◆ Data items ◆
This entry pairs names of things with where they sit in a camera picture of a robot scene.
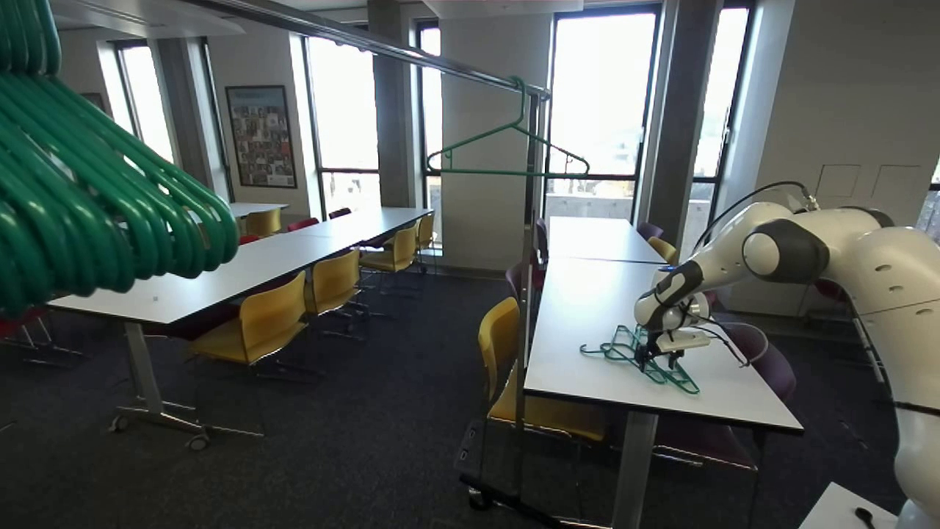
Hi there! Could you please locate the metal clothes rail rack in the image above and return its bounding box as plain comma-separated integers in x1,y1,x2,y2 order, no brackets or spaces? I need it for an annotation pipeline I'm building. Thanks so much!
185,0,601,529

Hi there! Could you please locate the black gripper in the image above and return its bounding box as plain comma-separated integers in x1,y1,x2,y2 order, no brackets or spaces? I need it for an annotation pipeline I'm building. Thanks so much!
633,324,678,377

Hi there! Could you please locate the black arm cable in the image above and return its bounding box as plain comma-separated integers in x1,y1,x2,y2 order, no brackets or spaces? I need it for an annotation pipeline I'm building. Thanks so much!
692,179,822,251

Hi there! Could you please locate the white robot stand top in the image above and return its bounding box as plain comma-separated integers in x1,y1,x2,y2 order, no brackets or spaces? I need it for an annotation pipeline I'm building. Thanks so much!
796,480,903,529

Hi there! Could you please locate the white work table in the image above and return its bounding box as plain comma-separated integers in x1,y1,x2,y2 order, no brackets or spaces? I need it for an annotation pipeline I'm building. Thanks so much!
524,257,809,529

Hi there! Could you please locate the large framed picture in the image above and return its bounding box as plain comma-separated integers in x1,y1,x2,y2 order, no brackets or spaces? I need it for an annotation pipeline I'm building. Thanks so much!
223,83,301,195

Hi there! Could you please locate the long white table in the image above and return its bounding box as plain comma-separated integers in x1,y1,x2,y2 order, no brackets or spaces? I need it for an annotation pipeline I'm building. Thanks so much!
44,202,435,454

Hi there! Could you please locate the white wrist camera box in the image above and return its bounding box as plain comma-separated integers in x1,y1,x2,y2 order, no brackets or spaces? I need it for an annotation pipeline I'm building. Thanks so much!
652,327,720,360

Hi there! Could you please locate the bunch of green hangers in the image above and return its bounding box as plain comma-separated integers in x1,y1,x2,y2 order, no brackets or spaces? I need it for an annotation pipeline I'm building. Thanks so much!
0,0,244,317

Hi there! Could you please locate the yellow chair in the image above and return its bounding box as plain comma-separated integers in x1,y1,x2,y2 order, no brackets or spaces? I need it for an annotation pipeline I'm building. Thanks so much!
415,213,442,257
476,295,617,446
646,232,683,267
305,248,367,327
185,271,311,379
357,221,427,276
239,207,288,242

◆ Your objective ◆
Would you output the lines from the one that contains "Hi there! Could you please locate the bunch" to the end of the data, both ends included, exactly as they appear?

◆ Exercise response ◆
Hi there! Could you please locate the bunch of green hangers in the image above and return its bounding box as plain comma-separated integers in x1,y1,x2,y2 order, no brackets or spaces? I need it for an annotation pipeline I'm building. Thanks so much!
0,0,244,317

Hi there! Could you please locate the yellow chair in the image above and return its bounding box as plain comma-separated integers in x1,y1,x2,y2 order, no brackets or spaces? I need it for an annotation pipeline I'm building. Thanks so much!
415,213,442,257
476,295,617,446
646,232,683,267
305,248,367,327
185,271,311,379
357,221,427,276
239,207,288,242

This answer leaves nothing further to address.